_EXERCISE OBJECTIVE_
Print out the data exactly, keeping every image out of it.

━━━━━━

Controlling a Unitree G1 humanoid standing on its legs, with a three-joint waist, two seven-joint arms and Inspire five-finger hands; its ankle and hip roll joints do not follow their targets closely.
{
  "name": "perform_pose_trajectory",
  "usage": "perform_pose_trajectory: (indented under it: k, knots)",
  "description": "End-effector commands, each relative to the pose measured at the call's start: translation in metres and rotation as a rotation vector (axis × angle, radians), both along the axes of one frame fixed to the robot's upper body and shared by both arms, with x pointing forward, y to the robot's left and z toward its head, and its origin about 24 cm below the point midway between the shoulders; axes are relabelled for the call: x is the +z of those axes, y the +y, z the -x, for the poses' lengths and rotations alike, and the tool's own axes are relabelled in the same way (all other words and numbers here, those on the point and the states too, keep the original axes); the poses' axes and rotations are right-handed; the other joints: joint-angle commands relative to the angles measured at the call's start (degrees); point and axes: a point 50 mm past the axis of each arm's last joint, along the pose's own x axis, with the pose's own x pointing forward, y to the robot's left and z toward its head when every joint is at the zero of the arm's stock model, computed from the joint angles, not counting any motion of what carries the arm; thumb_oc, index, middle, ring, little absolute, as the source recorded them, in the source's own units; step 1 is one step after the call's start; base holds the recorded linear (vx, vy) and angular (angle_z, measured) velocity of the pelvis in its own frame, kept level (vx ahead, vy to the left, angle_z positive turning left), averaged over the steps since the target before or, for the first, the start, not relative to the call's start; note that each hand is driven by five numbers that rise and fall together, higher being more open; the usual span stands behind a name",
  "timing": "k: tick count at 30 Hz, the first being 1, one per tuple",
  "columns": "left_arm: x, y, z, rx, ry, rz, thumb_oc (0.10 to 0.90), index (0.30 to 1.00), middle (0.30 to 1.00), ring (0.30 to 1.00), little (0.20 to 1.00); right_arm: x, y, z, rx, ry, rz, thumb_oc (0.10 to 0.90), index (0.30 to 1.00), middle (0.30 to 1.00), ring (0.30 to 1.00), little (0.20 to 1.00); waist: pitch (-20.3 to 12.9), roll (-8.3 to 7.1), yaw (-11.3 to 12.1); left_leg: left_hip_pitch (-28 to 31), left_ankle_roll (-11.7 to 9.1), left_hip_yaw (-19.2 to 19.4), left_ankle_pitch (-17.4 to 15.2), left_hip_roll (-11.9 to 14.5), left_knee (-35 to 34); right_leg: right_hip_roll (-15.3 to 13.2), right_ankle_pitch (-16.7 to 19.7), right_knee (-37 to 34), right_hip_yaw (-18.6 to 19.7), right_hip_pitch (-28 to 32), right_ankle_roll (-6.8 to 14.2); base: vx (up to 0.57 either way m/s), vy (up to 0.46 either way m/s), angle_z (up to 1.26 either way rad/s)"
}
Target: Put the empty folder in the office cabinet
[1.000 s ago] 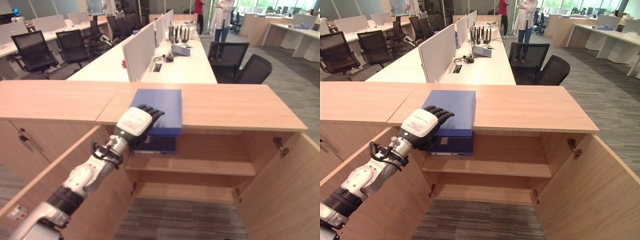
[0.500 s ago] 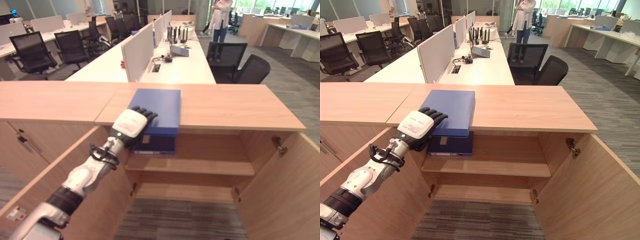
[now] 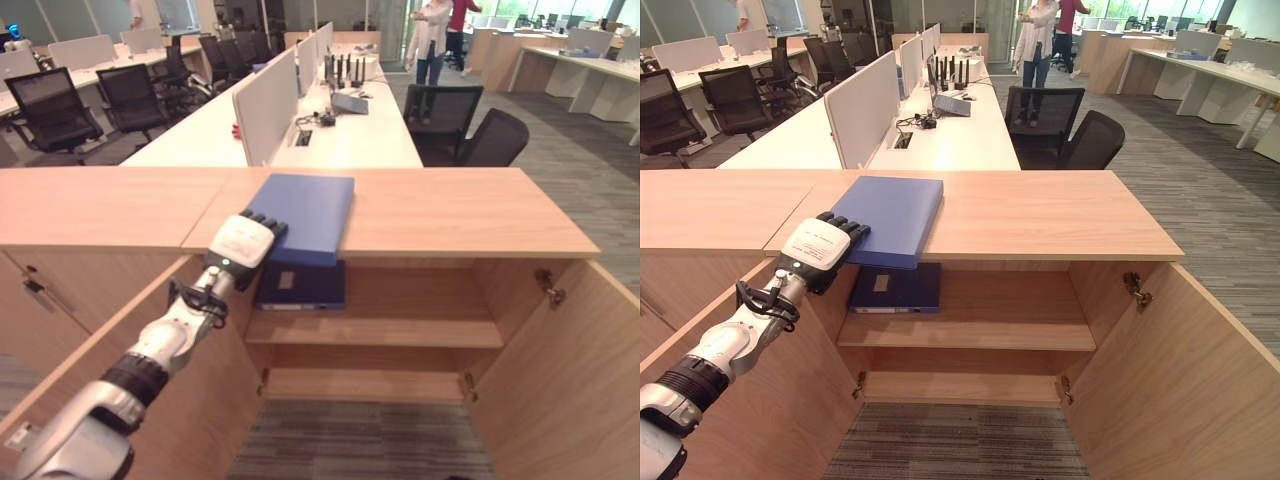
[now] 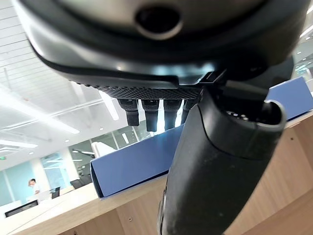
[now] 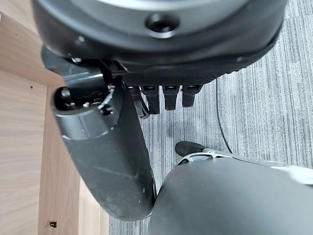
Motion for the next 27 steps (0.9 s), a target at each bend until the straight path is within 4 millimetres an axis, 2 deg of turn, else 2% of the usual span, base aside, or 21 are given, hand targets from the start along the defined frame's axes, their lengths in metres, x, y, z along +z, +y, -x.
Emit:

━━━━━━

_SOLUTION TO THE EXERCISE_
Controlling a Unitree G1 humanoid standing on its legs, with a three-joint waist, two seven-joint arms and Inspire five-finger hands; its ankle and hip roll joints do not follow their targets closely.
{
  "name": "perform_pose_trajectory",
  "usage": "perform_pose_trajectory: (indented under it: k, knots)",
  "description": "End-effector commands, each relative to the pose measured at the call's start: translation in metres and rotation as a rotation vector (axis × angle, radians), both along the axes of one frame fixed to the robot's upper body and shared by both arms, with x pointing forward, y to the robot's left and z toward its head, and its origin about 24 cm below the point midway between the shoulders; axes are relabelled for the call: x is the +z of those axes, y the +y, z the -x, for the poses' lengths and rotations alike, and the tool's own axes are relabelled in the same way (all other words and numbers here, those on the point and the states too, keep the original axes); the poses' axes and rotations are right-handed; the other joints: joint-angle commands relative to the angles measured at the call's start (degrees); point and axes: a point 50 mm past the axis of each arm's last joint, along the pose's own x axis, with the pose's own x pointing forward, y to the robot's left and z toward its head when every joint is at the zero of the arm's stock model, computed from the joint angles, not counting any motion of what carries the arm; thumb_oc, index, middle, ring, little absolute, as the source recorded them, in the source's own units; step 1 is one step after the call's start; base holds the recorded linear (vx, vy) and angular (angle_z, measured) velocity of the pelvis in its own frame, kept level (vx ahead, vy to the left, angle_z positive turning left), averaged over the steps since the target before or, for the first, the start, not relative to the call's start; note that each hand is driven by five numbers that rise and fall together, higher being more open; the usual span stands behind a name",
  "timing": "k: tick count at 30 Hz, the first being 1, one per tuple",
  "columns": "left_arm: x, y, z, rx, ry, rz, thumb_oc (0.10 to 0.90), index (0.30 to 1.00), middle (0.30 to 1.00), ring (0.30 to 1.00), little (0.20 to 1.00); right_arm: x, y, z, rx, ry, rz, thumb_oc (0.10 to 0.90), index (0.30 to 1.00), middle (0.30 to 1.00), ring (0.30 to 1.00), little (0.20 to 1.00); waist: pitch (-20.3 to 12.9), roll (-8.3 to 7.1), yaw (-11.3 to 12.1); left_leg: left_hip_pitch (-28 to 31), left_ankle_roll (-11.7 to 9.1), left_hip_yaw (-19.2 to 19.4), left_ankle_pitch (-17.4 to 15.2), left_hip_roll (-11.9 to 14.5), left_knee (-35 to 34); right_leg: right_hip_roll (-15.3 to 13.2), right_ankle_pitch (-16.7 to 19.7), right_knee (-37 to 34), right_hip_yaw (-18.6 to 19.7), right_hip_pitch (-28 to 32), right_ankle_roll (-6.8 to 14.2); base: vx (up to 0.57 either way m/s), vy (up to 0.46 either way m/s), angle_z (up to 1.26 either way rad/s)"
}
Target: Put the empty folder in the office cabinet
[1.000 s ago] 
[0.500 s ago] 
[now] 
[now] 
[now] 
Motion for the next 27 steps (0.9 s), a target at each bend until the straight path is within 4 millimetres an axis, 2 deg of turn, else 2% of the usual span, base aside, or 21 are given, hand targets from the start along the defined frame's axes, their lengths in metres, x, y, z along +z, +y, -x.
Emit:

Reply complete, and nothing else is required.